→ INSTRUCTIONS FOR THE TASK
Restate the listing below word for word, omitting any images.

→ RAW DATA

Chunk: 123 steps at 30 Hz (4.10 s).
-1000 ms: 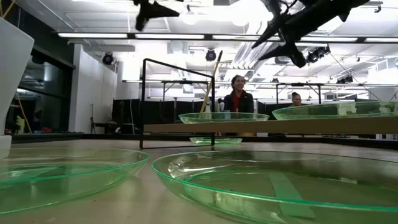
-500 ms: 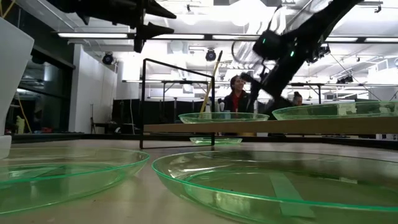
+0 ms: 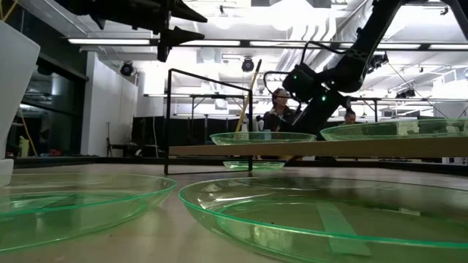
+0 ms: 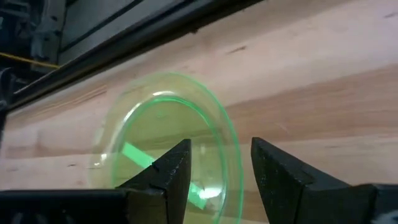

→ SOLUTION FOR THIS EXERCISE
Chunk: 123 steps at 30 Hz (4.10 s).
-1000 ms: 
-500 ms: 
+0 ms: 
+0 ms: 

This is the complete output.